From mboxrd@z Thu Jan  1 00:00:00 1970
From: Anton Altaparmakov <aia21@cam.ac.uk>
Subject: Bug in error recovery in fs/buffer.c::__block_prepare_write()
Date: Fri, 10 Jun 2005 14:01:03 +0100
Message-ID: <1118408464.31710.54.camel@imp.csi.cam.ac.uk>
Mime-Version: 1.0
Content-Type: text/plain
Content-Transfer-Encoding: 7bit
Cc: fsdevel <linux-fsdevel@vger.kernel.org>,
	lkml <linux-kernel@vger.kernel.org>
Return-path: <linux-fsdevel-owner@vger.kernel.org>
Received: from ppsw-0.csi.cam.ac.uk ([131.111.8.130]:18857 "EHLO
	ppsw-0.csi.cam.ac.uk") by vger.kernel.org with ESMTP
	id S261280AbVFJNBN (ORCPT <rfc822;linux-fsdevel@vger.kernel.org>);
	Fri, 10 Jun 2005 09:01:13 -0400
To: Andrew Morton <akpm@osdl.org>,
	Al Viro <viro@parcelfarce.linux.theplanet.co.uk>
Sender: linux-fsdevel-owner@vger.kernel.org
List-Id: linux-fsdevel.vger.kernel.org

Hi,

fs/buffer.c::__block_prepare_write() has broken error recovery.  It
calls the get_block() callback with "create = 1" and if that succeeds it
immediately clears buffer_new on the just allocated buffer (recognised
by virtue of having buffer_new set).

It then zeroes out the region _outside_ the write, thus if the buffer is
fully being overwritten nothing is zeroed at all in this buffer.

It then repeats this for all buffers in the page.

The bug is that if an error occurs and get_block() returns != 0, we
break from this loop and go into recovery code.  This code has this
comment:

/* Error case: */
/*
 * Zero out any newly allocated blocks to avoid exposing stale
 * data.  If BH_New is set, we know that the block was newly
 * allocated in the above loop.
 */

So the intent is obviously good in that it wants to clear just allocated
and hence not zeroed buffers.  However the code recognises allocated
buffers by checking for buffer_new being set.

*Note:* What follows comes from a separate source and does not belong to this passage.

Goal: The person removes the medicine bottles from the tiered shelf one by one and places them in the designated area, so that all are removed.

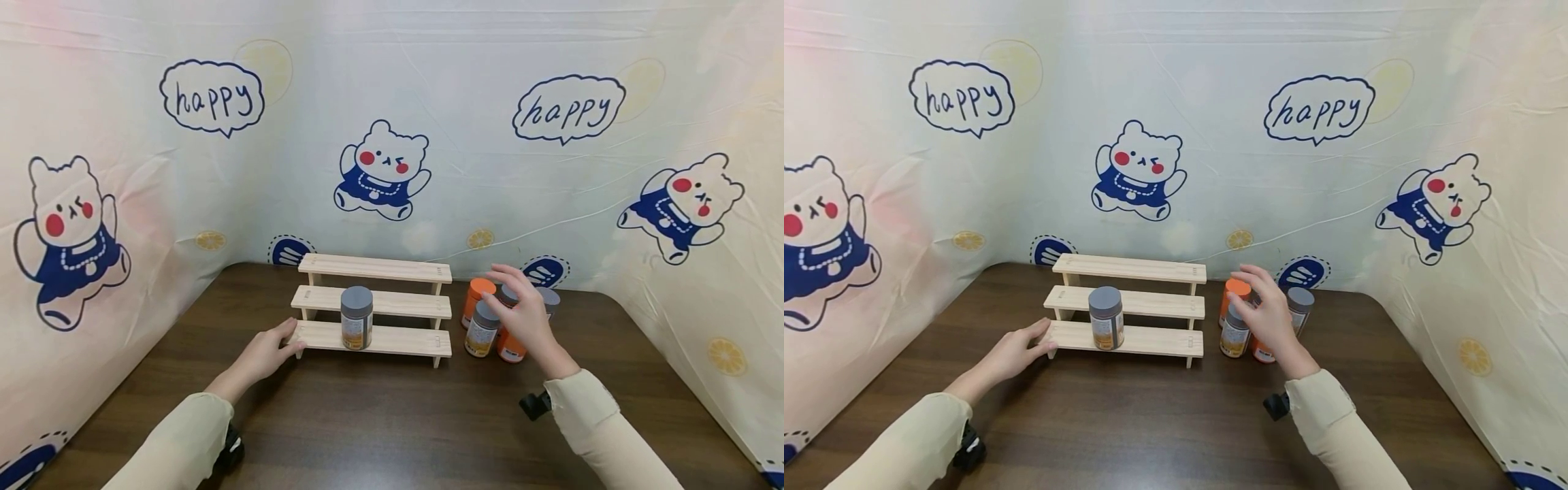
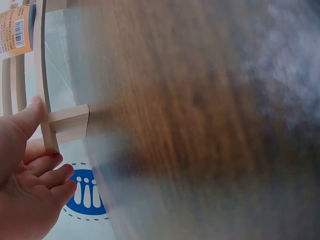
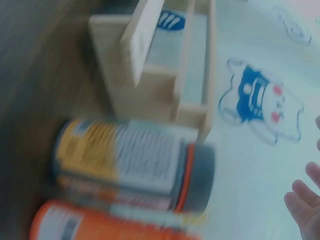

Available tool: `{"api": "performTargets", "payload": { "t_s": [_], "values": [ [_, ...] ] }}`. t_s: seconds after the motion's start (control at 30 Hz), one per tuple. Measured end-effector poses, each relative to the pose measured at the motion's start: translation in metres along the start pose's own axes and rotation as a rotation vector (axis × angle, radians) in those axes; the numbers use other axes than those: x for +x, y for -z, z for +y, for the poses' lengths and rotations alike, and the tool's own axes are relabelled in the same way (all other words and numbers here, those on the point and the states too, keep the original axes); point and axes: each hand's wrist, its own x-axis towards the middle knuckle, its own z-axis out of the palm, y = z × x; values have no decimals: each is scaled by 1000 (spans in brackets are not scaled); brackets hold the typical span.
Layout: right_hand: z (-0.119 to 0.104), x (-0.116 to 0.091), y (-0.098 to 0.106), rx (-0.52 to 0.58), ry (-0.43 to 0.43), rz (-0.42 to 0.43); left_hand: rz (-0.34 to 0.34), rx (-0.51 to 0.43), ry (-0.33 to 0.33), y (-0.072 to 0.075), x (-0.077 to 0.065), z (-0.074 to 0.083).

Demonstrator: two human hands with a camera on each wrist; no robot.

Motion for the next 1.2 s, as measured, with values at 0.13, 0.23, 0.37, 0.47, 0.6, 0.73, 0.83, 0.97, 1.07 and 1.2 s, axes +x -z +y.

Unfortunately __block_prepare_write() as discussed above already cleared
buffer_new on all allocated buffers hence not a single buffer will be
cleared here and old data will be leaked.  Here is the relevant code
from the error recovery path which at present _never_ triggers:

                if (buffer_new(bh)) {
                        void *kaddr;

                        clear_buffer_new(bh);
                        kaddr = kmap_atomic(page, KM_USER0);
                        memset(kaddr+block_start, 0, bh->b_size);
                        kunmap_atomic(kaddr, KM_USER0);
                        set_buffer_uptodate(bh);
                        mark_buffer_dirty(bh);
                }

So how do we fix this?

A) The simplest way I can see to fix this is to make the current
recovery code work by _not_ clearing buffer_new after calling
get_block() in __block_prepare_write().  The patch is simple and is
below.

We should be safe to leave the buffer_new set in the non-error case.  No
code should care other than __block_prepare_write() and this clears
buffer_new before it calls get_block() so that is fine.  I had a quick
look at buffer_new() users and I think it is safe to just leave it
set...  Anyone know otherwise?

B) If we cannot safely allow buffer_new buffers to "leak out" of
__block_prepare_write(), then we simply would need to run a quick loop
over the buffers clearing buffer_new on each of them if it is set just
before returning "success" to the caller of __block_prepare_write().
The patch for this is simple, too (sent in separate email).

Andrew/Linus, I would suggest that you apply at least A and perhaps B if
you deem it necessary or want to be on the safe side.

Having had a look at the code it would seem perfectly safe to leave
buffer_new() set and ignore patch B but I may be wrong which is why I
did both.

Signed-off-by: Anton Altaparmakov <aia21@cantab.net>

ps. I am sending this from evolution so please let me know if it mangles
the whitespace.  (It shouldn't as I told it to use "Preformat" style but
you never know.)

Best regards,

        Anton
-- 
Anton Altaparmakov <aia21 at cam.ac.uk> (replace at with @)
Unix Support, Computing Service, University of Cambridge, CB2 3QH, UK
Linux NTFS maintainer / IRC: #ntfs on irc.freenode.net
WWW: http://linux-ntfs.sf.net/ & http://www-stu.christs.cam.ac.uk/~aia21/
--- linux-2.6.git/fs/buffer.c.old	2005-06-10 13:33:07.000000000 +0100
+++ linux-2.6.git/fs/buffer.c	2005-06-10 13:34:11.000000000 +0100
@@ -1951,7 +1951,6 @@ static int __block_prepare_write(struct 
 			if (err)
 				break;
 			if (buffer_new(bh)) {
-				clear_buffer_new(bh);
 				unmap_underlying_metadata(bh->b_bdev,
 							bh->b_blocknr);
 				if (PageUptodate(page)) {